From the line that has "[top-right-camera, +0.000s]" down to the last line of the data below, set down every line exactly, but none of the pictures.

Top of RECORDED DATA

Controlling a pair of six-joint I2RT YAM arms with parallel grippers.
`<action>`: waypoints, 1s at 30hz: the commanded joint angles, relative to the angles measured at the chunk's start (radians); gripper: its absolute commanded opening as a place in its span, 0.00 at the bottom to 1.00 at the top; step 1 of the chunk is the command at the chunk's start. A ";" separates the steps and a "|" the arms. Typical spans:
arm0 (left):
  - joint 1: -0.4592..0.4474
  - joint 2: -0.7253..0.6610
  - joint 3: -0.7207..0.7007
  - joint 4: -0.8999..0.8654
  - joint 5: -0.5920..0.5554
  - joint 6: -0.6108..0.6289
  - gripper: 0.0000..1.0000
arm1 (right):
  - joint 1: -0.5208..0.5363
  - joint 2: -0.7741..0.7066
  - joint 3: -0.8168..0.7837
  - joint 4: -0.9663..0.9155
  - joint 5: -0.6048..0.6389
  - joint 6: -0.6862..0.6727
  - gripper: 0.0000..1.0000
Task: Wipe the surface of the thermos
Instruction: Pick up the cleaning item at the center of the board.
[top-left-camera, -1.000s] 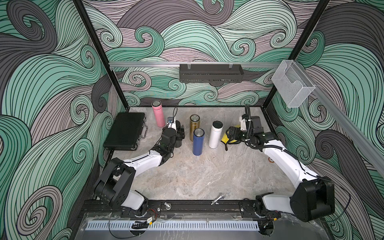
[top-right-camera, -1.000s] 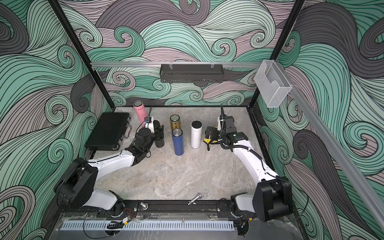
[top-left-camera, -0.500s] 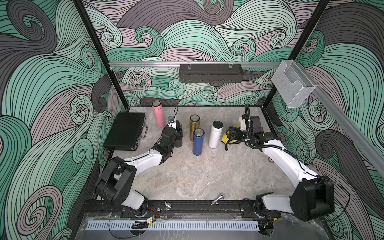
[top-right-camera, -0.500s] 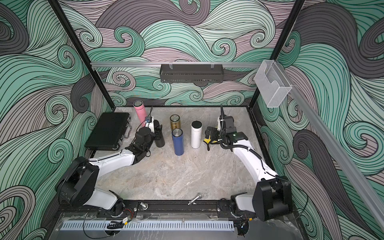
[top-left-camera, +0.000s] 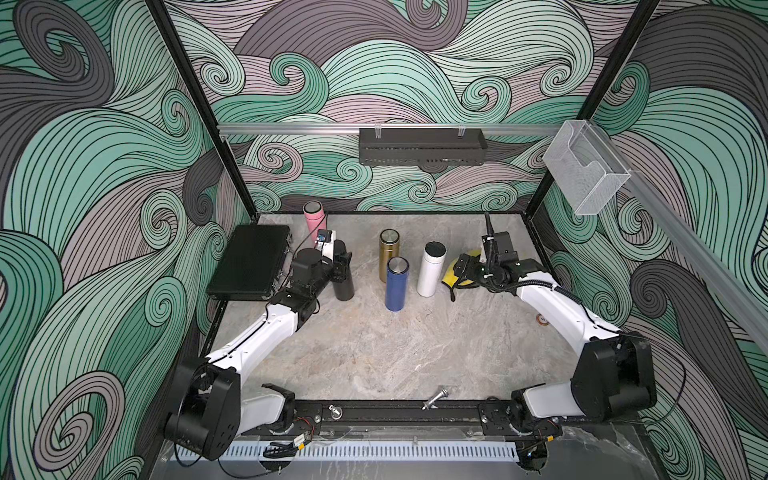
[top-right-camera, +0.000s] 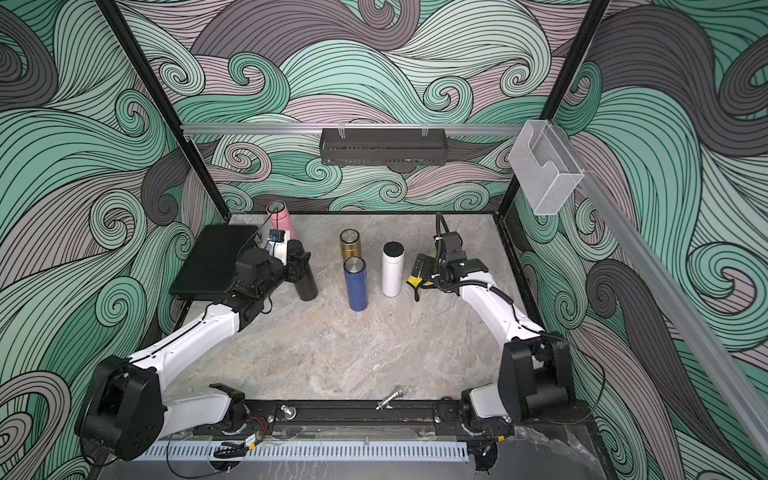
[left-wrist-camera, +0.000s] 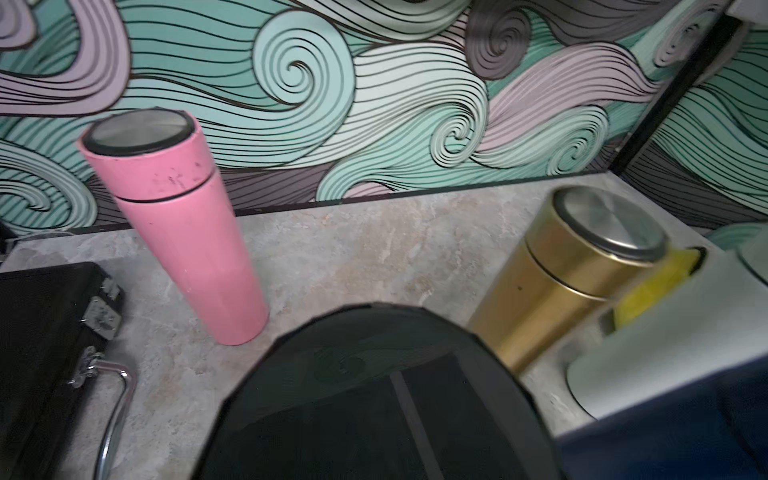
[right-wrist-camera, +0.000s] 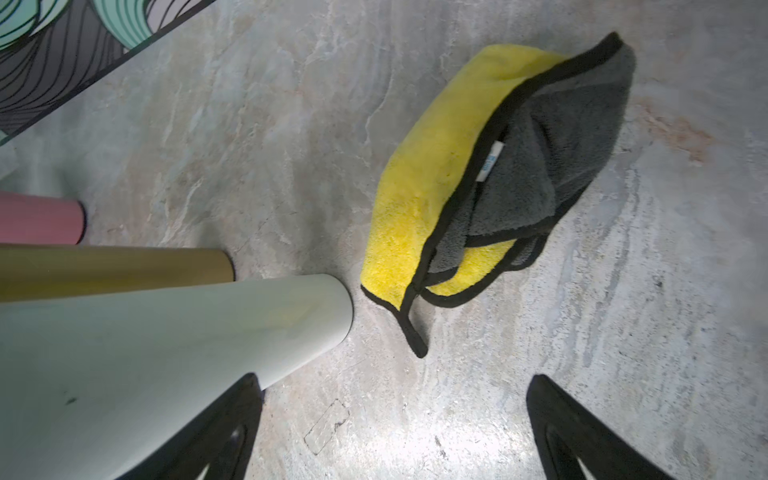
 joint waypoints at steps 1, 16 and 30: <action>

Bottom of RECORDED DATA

* **OUTPUT FOR THIS TASK**
[top-right-camera, +0.000s] 
[left-wrist-camera, +0.000s] 
[right-wrist-camera, +0.000s] 
 joint waypoints at steps 1, 16 and 30: <action>

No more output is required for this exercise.